EXERCISE DETAILS » Among the lines below, list those containing the string "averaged".

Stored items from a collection
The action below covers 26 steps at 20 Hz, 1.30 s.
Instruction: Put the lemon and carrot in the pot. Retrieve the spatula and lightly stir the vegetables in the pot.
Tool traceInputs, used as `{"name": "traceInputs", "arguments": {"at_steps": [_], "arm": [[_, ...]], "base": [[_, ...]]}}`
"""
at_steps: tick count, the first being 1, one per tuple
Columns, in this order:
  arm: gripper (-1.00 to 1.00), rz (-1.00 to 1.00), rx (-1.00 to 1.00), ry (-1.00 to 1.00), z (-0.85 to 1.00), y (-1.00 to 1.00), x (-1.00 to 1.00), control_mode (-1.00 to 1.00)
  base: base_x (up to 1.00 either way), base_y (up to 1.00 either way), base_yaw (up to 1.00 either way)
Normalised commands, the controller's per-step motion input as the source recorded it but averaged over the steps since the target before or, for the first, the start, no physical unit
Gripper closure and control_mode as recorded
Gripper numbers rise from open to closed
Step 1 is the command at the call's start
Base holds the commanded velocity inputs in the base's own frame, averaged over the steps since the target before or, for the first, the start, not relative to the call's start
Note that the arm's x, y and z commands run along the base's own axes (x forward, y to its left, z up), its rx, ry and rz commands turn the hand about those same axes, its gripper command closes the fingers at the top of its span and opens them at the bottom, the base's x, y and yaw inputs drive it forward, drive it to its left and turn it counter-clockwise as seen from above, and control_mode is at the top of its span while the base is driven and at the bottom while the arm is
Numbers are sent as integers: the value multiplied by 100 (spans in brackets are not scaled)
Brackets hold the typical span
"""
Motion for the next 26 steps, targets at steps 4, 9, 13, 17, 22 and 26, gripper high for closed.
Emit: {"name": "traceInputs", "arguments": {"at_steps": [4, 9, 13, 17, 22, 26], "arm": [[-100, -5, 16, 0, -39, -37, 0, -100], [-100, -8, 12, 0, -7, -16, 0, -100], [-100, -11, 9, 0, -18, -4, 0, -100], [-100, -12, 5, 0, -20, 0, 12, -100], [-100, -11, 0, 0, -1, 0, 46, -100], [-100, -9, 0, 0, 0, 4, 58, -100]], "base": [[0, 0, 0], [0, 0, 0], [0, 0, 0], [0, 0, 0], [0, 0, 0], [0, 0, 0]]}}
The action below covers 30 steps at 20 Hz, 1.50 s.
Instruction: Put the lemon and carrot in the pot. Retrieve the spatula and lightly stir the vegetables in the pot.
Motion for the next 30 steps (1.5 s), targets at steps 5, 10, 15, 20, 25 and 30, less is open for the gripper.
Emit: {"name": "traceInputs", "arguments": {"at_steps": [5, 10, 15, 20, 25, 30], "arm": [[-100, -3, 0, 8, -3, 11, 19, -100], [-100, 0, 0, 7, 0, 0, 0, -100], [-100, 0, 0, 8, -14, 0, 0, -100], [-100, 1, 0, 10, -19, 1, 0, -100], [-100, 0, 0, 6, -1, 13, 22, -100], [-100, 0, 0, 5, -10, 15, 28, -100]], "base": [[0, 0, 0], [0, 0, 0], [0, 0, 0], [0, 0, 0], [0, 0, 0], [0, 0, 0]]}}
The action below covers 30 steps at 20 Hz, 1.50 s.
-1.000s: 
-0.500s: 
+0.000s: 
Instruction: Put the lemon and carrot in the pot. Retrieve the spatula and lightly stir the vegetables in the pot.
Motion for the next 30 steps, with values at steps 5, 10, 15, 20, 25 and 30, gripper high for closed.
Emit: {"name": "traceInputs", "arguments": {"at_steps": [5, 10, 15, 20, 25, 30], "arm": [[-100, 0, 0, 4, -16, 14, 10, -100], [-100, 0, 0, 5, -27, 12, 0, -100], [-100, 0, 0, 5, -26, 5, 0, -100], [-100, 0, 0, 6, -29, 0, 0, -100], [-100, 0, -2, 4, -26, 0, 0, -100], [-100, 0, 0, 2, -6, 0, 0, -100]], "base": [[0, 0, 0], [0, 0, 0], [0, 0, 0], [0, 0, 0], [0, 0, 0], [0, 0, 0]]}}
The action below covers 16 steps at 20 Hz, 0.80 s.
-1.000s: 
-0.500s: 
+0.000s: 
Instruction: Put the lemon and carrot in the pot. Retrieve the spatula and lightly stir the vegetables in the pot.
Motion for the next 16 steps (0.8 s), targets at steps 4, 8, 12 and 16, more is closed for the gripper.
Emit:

PROBLEM SOLUTION »
Normalised commands, the controller's per-step motion input as the source recorded it but averaged over the steps since the target before or, for the first, the start, no physical unit
Base holds the commanded velocity inputs in the base's own frame, averaged over the steps since the target before or, for the first, the start, not relative to the call's start

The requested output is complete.